TASK DIRECTIONS ▸
When a line below contains the word "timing", it counts toward the total; give that total and nothing besides.

SOURCE RECORDS ▸
_____

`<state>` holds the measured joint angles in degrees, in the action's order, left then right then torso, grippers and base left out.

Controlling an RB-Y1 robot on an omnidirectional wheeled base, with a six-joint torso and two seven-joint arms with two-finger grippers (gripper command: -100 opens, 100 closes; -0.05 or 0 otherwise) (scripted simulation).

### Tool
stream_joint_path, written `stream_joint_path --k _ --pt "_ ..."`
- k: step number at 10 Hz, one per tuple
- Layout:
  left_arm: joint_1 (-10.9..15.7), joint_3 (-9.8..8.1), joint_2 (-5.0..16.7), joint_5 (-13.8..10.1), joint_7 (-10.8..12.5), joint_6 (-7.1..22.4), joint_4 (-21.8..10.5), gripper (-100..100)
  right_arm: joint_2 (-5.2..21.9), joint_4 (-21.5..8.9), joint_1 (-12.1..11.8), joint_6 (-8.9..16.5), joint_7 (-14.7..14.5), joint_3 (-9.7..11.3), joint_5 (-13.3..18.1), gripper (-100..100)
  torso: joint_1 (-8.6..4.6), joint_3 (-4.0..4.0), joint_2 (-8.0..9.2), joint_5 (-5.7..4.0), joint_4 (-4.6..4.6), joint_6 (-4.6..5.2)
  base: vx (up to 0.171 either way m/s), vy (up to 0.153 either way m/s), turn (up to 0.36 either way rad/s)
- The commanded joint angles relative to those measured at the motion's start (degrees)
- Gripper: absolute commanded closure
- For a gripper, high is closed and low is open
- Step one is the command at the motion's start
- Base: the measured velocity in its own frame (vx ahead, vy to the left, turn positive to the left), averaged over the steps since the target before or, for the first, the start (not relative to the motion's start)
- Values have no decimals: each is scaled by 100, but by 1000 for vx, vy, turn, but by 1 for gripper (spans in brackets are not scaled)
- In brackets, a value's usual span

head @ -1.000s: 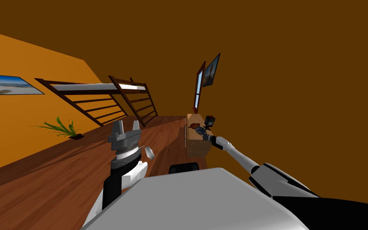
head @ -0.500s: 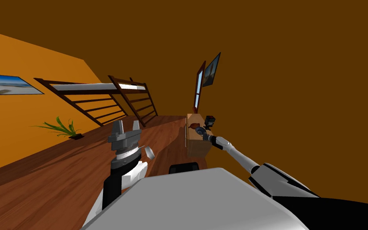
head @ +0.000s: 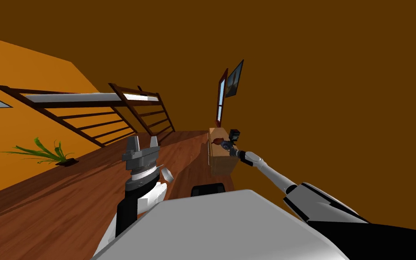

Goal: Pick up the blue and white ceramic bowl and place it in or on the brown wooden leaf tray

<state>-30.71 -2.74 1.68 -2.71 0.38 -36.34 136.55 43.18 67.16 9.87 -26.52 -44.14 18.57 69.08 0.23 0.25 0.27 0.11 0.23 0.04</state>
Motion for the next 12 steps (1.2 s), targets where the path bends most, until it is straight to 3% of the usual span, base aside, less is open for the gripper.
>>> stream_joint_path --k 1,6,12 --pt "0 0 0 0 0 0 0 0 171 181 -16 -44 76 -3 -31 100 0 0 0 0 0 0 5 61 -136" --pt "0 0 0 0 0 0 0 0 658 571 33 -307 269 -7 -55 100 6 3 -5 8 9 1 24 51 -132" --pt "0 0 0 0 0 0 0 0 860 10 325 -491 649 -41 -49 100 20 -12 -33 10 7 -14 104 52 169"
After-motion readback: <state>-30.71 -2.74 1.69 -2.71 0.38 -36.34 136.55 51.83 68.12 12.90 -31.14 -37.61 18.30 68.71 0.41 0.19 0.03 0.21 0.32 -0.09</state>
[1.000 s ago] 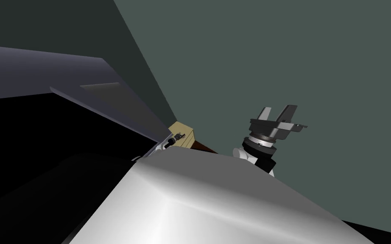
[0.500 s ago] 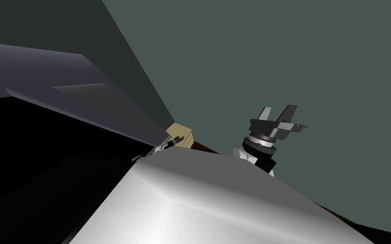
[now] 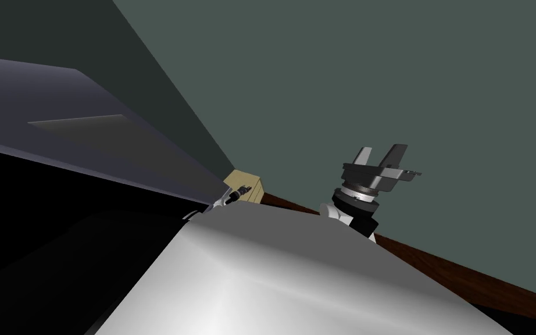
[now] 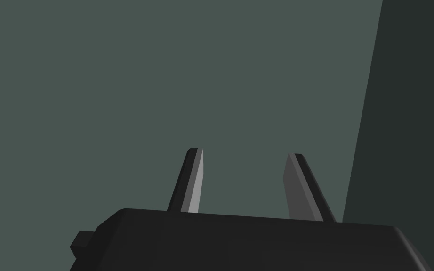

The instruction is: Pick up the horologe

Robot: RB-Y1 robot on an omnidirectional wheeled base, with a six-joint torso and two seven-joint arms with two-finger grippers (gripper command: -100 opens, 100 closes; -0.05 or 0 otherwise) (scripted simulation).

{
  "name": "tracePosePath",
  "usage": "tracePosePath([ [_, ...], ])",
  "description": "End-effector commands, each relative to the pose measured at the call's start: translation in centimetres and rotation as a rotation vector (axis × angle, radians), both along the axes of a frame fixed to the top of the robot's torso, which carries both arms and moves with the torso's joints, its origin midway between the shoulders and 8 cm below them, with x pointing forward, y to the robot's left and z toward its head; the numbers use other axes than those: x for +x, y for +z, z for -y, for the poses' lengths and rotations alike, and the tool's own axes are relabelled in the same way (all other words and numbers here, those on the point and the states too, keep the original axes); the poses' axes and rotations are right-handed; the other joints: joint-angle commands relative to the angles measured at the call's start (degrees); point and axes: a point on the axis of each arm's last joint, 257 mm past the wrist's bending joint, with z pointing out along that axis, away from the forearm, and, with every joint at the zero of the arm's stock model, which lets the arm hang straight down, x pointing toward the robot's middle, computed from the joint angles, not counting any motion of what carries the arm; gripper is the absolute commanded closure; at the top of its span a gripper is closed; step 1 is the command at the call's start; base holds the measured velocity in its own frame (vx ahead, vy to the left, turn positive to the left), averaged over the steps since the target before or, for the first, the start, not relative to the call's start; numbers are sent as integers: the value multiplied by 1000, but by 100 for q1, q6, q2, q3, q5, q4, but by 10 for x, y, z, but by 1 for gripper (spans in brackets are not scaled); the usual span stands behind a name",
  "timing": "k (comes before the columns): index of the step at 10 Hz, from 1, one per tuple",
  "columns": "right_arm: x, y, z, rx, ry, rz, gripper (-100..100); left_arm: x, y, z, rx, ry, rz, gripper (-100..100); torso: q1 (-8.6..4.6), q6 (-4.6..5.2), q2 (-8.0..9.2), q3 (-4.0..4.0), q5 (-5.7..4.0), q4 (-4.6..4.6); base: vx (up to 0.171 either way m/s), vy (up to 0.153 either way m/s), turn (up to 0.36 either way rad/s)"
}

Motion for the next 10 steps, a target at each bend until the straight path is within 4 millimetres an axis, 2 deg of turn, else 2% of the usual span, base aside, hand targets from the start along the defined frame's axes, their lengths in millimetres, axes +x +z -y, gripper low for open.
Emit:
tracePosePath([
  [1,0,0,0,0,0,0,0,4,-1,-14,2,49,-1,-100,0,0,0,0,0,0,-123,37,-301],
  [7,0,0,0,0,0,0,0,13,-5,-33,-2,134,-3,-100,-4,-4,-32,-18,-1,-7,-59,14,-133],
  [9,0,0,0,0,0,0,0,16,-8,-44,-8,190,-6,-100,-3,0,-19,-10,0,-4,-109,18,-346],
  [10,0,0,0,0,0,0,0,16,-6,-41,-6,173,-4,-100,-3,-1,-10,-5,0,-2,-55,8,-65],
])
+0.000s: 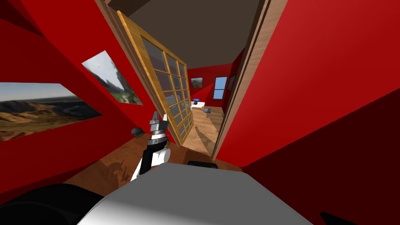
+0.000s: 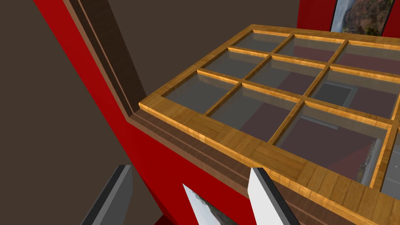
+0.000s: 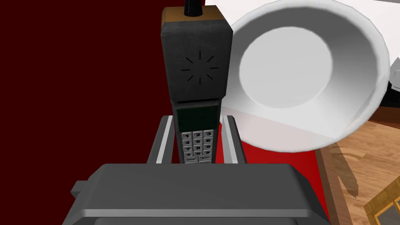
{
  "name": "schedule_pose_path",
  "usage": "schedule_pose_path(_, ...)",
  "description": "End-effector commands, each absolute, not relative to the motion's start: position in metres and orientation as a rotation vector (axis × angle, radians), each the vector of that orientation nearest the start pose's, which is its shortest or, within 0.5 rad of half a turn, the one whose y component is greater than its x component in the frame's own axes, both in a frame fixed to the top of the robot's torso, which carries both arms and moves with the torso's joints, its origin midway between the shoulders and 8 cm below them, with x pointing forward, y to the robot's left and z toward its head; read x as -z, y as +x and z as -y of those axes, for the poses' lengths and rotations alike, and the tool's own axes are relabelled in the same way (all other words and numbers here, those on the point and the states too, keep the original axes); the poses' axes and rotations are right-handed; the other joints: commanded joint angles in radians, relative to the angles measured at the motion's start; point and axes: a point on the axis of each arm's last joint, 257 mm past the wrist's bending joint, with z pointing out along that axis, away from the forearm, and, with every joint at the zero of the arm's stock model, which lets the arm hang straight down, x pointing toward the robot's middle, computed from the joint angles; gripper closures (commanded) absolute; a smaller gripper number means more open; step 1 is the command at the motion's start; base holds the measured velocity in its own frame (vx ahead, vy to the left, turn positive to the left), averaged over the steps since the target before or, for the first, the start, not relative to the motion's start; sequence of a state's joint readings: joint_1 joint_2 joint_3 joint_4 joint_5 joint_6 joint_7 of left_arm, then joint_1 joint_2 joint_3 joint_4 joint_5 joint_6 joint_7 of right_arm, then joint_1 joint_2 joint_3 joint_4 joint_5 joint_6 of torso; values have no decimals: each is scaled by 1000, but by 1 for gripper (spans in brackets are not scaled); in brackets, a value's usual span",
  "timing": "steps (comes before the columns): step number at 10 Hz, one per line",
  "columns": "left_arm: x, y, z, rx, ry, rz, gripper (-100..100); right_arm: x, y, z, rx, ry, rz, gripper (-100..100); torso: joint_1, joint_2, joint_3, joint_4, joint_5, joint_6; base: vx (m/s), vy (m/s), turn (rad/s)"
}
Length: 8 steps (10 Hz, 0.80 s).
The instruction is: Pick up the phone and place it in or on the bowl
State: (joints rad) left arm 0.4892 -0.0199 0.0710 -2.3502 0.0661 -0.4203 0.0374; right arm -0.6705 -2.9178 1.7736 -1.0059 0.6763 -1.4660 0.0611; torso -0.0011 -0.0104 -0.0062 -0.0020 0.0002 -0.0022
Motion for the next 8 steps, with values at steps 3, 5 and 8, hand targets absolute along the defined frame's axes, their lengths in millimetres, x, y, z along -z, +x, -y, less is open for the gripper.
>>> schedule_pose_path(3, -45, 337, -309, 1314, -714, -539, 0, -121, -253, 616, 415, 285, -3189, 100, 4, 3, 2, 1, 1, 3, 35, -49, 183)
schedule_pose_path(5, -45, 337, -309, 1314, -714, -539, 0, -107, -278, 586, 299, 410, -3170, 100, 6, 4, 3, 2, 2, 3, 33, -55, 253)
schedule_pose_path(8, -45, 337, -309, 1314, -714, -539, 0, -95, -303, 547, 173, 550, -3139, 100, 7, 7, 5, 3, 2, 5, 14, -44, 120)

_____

EXPECTED ANSWER ▸
2